Applicants: Nicholas-Applegate Capital Management (``NACM'') and 
Nicholas-Applegate Institutional Funds (``NAIF'').


Filing Dates: The application was filed on September 27, 2001 and 
amended on December 23, 2002.


Hearing or Notification of Hearing: An order granting the application 
will be issued unless the Commission orders a hearing. Interested 
persons may request a hearing by writing to the Commission's Secretary 
and serving applicants with a copy of the request, personally or by 
mail. Hearing requests should be received by the Commission by 5:30 
p.m. on January 17, 2003, and should be accompanied by proof of service 
on applicants, in the form of an affidavit or, for lawyers, a 
certificate of service. Hearing requests should state the nature of the 
writer's interest, the reason for the request, and the issues 
contested. Persons who wish to be notified of a hearing may request 
notification by writing to the Commission's Secretary.

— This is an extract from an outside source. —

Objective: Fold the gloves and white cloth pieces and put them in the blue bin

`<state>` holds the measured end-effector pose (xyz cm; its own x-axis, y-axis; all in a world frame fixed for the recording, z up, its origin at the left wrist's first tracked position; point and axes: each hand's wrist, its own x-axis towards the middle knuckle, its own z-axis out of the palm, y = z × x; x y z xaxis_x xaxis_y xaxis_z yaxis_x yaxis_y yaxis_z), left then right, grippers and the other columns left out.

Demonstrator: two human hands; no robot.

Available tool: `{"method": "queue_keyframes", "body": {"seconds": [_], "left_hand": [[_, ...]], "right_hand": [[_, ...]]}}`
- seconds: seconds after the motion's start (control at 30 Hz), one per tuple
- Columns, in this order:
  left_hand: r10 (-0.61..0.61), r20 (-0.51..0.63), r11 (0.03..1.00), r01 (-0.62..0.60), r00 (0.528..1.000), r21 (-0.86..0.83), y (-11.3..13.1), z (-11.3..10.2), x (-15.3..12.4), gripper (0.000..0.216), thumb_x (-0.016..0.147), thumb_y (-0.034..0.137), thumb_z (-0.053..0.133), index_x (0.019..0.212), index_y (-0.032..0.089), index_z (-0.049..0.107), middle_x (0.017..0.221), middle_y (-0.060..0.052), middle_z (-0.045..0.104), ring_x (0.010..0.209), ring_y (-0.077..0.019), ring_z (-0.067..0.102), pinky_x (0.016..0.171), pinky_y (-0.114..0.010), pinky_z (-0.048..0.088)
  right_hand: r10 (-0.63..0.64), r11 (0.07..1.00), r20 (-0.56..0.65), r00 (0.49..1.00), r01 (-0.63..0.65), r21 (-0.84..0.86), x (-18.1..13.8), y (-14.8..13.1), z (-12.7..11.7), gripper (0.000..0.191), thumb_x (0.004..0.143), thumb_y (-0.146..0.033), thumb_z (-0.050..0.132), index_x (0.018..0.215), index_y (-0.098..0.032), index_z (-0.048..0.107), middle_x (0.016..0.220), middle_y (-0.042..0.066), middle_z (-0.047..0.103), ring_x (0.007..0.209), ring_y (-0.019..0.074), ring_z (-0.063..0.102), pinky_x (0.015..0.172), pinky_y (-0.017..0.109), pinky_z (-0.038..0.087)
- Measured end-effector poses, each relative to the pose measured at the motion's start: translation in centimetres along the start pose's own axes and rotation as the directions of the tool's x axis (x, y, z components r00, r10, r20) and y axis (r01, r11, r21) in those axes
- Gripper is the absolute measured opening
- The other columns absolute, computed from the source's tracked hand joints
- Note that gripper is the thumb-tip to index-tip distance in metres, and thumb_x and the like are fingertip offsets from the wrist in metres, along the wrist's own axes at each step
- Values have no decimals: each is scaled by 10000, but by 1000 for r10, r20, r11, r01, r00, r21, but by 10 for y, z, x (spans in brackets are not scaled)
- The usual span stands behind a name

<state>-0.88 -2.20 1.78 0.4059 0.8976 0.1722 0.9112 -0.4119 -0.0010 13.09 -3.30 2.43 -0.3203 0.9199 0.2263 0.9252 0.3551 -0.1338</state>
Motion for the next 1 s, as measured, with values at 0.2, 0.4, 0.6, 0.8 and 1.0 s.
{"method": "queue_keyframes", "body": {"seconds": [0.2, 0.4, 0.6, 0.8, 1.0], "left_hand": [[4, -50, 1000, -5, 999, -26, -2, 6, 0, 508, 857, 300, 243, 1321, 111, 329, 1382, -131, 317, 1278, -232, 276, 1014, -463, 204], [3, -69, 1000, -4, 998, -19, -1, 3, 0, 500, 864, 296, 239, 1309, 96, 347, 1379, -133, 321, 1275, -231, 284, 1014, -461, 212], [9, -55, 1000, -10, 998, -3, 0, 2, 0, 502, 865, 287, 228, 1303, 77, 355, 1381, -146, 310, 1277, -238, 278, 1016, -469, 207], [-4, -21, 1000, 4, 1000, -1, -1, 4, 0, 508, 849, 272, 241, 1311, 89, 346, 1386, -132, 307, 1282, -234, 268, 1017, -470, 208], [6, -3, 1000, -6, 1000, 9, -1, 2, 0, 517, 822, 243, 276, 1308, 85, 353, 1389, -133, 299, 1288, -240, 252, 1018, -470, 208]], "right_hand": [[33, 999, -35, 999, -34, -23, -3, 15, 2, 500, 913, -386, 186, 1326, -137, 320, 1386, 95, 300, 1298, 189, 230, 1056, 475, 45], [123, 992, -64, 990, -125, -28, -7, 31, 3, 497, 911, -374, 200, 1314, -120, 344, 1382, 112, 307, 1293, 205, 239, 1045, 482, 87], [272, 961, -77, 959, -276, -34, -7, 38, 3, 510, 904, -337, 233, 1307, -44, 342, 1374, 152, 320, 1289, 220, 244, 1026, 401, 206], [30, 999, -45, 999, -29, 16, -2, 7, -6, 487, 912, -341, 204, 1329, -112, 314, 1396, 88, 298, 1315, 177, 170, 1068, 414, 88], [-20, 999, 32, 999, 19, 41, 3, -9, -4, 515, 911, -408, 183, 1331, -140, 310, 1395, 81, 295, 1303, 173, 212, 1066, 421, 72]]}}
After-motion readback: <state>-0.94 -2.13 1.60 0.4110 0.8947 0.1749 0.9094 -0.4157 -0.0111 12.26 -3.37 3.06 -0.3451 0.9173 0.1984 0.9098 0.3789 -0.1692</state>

ADDRESSES: Secretary, Commission, 450 Fifth Street, NW., Washington, DC 
20549-0609. Applicants: J.B. Kittredge, Esq., Ropes & Gray, One 
International Place, Boston, MA 02110.


FOR FURTHER INFORMATION CONTACT: Jaea F. Hahn, Senior Counsel, at (202) 
942-0614, or Janet M. Grossnickle, Branch Chief, at (202) 942-0564 
(Division of Investment Management, Office of Investment Company 
Regulation).


SUPPLEMENTARY INFORMATION: The following is a summary of the 
application. The complete application may be obtained for a fee at the 
Commission's Public Reference Branch, 450 Fifth Street, NW., 
Washington, DC 20549-0102 (tel. 202-942-8090).


Applicants' Representations


    1. NAIF, a Delaware business trust, is registered under the Act as 
an open-end management investment company and has 16 series, three of 
which currently intend to invest in the Mauritius Company: Nicholas-
Applegate International Growth Opportunities Fund, Nicholas-Applegate 
International Core Growth Fund, and Nicholas-Applegate Emerging 
Countries Fund.\1\ The investment objective of each of these series is 
to maximize long-term capital appreciation. NACM, a California limited 
partnership, is registered as an investment adviser under the 
Investment Advisers Act of 1940. NACM serves as investment adviser 
pursuant to an advisory agreement between NACM and the relevant Fund 
(each, an ``Advisory Agreement''). As investment adviser, NACM is 
responsible for making investment decisions for a Fund and managing the 
Fund's other affairs and business, subject to the policies established 
by the board of directors of the relevant Fund (each a ``Board''). 
Under the terms of each Advisory Agreement, NACM receives monthly 
management fees from the Fund or the Fund's adviser, as the case may 
be, at specified annual rates.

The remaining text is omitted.